--- WHAT THE TASK ASKS ---
For the data that follows, report how many lines include the string "fork", and write the number alone.

Collected data:
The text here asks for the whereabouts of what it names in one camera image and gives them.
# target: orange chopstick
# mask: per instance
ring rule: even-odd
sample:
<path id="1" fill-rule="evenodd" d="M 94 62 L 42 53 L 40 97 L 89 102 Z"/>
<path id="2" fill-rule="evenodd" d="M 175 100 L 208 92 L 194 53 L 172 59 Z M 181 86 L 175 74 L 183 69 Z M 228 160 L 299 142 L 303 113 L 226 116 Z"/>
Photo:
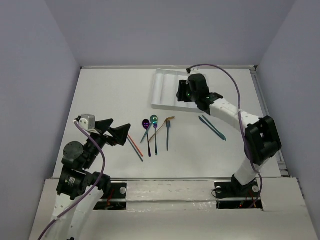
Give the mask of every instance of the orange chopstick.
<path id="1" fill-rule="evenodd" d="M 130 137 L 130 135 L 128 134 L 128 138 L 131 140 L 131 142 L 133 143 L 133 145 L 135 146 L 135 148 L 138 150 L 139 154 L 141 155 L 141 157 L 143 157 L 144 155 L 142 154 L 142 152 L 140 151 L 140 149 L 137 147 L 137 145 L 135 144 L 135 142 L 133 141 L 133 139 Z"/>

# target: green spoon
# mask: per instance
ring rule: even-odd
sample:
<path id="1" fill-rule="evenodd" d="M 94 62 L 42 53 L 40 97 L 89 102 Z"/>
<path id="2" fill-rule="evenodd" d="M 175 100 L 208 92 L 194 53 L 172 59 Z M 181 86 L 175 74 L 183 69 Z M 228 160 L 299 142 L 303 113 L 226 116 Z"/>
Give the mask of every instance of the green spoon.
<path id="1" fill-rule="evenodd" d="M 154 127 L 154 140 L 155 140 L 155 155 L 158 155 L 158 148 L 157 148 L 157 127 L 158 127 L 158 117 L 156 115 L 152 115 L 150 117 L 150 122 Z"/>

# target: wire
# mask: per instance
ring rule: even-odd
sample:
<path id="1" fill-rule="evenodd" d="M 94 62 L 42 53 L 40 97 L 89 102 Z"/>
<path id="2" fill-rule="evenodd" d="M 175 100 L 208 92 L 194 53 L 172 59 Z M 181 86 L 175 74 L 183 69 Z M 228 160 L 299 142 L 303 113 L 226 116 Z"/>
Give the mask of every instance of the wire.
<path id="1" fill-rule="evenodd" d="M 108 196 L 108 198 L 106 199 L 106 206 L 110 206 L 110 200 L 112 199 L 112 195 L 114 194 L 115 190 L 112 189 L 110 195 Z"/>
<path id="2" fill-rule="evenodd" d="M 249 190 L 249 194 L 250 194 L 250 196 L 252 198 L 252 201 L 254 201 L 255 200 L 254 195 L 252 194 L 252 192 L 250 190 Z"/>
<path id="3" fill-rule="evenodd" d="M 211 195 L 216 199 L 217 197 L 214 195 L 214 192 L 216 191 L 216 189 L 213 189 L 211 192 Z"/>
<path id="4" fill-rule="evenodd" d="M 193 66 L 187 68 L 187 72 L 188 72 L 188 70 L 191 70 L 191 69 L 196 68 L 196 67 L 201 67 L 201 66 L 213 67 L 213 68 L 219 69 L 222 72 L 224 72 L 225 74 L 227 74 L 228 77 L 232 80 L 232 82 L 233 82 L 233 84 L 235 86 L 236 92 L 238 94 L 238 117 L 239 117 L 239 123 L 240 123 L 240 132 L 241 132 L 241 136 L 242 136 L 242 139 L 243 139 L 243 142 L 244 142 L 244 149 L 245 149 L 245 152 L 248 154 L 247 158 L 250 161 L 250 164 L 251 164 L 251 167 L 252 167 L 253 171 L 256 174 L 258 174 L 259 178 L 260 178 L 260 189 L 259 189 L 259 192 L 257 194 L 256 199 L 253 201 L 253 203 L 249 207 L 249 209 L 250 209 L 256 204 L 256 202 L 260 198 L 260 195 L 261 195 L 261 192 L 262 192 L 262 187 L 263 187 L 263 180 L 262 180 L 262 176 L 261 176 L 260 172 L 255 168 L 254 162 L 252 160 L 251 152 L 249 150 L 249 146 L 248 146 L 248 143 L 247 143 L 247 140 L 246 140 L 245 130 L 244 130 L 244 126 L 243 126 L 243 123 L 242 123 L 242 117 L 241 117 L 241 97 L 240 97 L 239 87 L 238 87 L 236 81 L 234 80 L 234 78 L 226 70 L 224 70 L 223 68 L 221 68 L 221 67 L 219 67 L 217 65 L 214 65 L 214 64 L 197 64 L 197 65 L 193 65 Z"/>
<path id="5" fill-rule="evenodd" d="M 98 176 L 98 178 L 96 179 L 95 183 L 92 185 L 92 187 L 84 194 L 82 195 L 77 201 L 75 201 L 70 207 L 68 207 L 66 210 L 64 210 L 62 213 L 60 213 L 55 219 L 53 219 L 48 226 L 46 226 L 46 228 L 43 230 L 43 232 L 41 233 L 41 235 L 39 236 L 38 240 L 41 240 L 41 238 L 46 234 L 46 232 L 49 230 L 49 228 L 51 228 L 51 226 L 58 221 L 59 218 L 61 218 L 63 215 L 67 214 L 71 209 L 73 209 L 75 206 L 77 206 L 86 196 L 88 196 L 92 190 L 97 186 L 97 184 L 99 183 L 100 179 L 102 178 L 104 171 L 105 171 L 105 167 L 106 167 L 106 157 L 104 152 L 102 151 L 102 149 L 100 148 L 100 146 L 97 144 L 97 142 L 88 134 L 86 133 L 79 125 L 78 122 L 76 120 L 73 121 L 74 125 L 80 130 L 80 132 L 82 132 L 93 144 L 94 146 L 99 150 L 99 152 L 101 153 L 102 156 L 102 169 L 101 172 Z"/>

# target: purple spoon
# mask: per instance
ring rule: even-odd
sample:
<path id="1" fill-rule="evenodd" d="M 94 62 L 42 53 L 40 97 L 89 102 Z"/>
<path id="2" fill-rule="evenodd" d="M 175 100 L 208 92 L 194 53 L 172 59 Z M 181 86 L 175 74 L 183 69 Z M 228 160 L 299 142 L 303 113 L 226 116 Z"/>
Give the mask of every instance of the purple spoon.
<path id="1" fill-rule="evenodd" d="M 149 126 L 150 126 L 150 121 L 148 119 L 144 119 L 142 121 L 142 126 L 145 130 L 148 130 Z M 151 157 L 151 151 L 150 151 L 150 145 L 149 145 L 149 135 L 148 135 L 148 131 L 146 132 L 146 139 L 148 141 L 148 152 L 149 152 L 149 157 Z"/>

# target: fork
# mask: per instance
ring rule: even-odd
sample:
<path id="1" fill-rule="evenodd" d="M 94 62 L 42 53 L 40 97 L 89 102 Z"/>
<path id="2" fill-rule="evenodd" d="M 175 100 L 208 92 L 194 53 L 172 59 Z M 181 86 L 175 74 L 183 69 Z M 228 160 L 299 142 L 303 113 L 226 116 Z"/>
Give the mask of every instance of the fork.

--- RESPONSE TO THE EXERCISE ---
2